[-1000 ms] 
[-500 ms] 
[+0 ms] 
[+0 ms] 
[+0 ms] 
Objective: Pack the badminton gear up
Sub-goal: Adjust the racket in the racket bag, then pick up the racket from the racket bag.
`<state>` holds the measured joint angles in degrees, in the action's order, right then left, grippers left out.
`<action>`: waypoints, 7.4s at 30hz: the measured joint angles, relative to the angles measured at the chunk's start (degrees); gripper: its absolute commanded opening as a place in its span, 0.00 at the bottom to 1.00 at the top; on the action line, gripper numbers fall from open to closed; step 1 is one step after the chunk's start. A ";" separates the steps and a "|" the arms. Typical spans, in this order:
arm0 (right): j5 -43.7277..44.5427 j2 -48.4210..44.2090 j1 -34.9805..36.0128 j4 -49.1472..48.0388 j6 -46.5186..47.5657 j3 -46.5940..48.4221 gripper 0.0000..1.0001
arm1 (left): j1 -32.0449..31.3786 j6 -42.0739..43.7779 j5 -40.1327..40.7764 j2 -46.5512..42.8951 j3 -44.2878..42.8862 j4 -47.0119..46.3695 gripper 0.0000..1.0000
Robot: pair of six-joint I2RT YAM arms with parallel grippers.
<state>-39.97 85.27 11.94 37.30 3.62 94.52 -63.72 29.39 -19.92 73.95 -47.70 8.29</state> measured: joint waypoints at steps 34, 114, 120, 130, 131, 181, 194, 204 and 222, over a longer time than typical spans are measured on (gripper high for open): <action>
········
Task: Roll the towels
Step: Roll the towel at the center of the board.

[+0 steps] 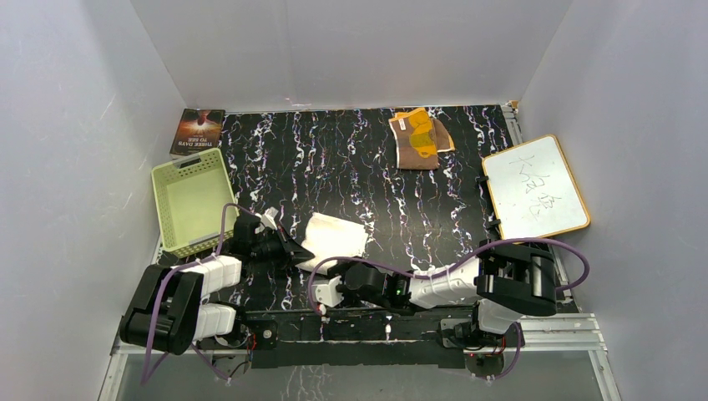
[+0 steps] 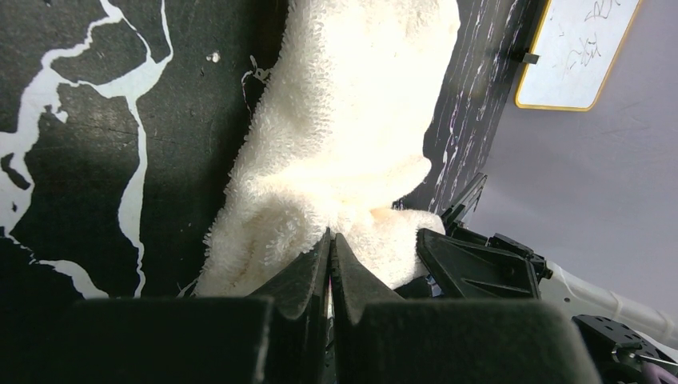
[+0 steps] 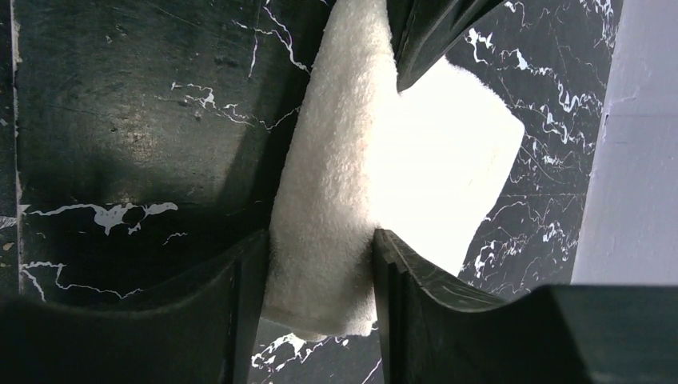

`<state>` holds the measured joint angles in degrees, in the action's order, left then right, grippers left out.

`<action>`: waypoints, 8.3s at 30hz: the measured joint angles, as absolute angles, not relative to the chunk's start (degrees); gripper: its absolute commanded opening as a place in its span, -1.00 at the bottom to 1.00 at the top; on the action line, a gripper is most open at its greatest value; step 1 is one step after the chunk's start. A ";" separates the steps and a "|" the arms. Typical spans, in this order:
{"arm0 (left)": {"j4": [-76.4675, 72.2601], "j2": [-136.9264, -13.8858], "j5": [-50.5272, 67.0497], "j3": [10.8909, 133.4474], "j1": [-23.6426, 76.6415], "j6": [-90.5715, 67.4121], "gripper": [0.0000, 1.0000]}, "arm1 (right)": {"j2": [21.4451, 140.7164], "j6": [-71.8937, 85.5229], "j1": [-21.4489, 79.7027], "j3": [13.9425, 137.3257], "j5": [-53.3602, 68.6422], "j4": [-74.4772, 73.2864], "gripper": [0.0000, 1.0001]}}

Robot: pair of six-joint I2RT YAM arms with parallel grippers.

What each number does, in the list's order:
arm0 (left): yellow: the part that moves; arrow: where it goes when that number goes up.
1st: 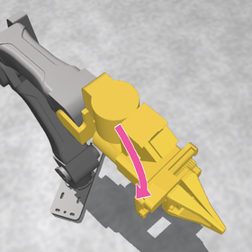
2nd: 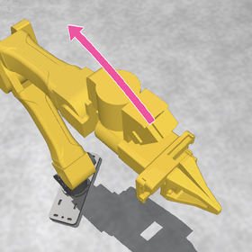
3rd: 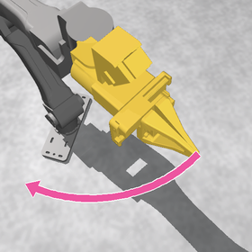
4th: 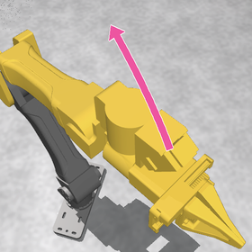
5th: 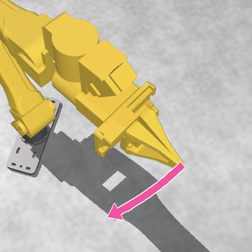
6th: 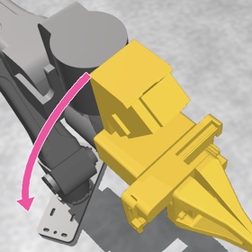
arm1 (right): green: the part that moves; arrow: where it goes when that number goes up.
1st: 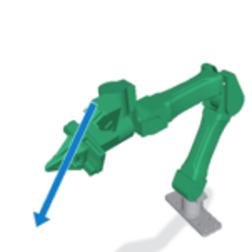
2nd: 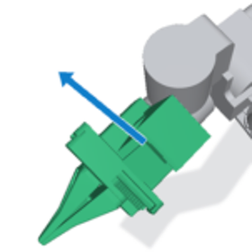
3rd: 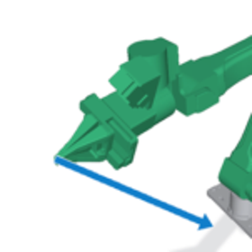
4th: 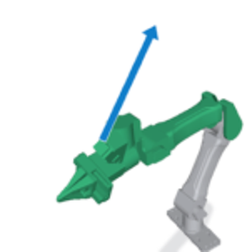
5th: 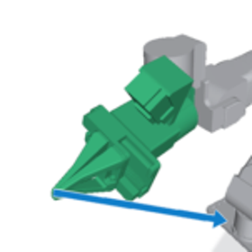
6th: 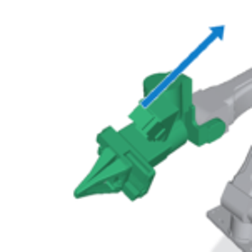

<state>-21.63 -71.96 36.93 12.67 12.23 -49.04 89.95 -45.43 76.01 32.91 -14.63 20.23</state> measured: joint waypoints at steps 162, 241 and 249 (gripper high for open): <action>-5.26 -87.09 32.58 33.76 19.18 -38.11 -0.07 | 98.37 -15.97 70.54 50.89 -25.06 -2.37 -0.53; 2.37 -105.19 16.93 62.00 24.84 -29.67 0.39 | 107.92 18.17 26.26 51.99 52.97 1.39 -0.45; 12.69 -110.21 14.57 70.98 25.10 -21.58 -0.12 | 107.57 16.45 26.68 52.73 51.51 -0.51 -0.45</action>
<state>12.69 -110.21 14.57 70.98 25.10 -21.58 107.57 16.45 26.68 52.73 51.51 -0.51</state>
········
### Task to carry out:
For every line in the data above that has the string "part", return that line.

### Exercise answer:
arm0 (left): yellow: the part that moves; arrow: where it goes when that number goes up.
arm1 (right): green: the part that moves; arrow: where it goes when that number goes up.

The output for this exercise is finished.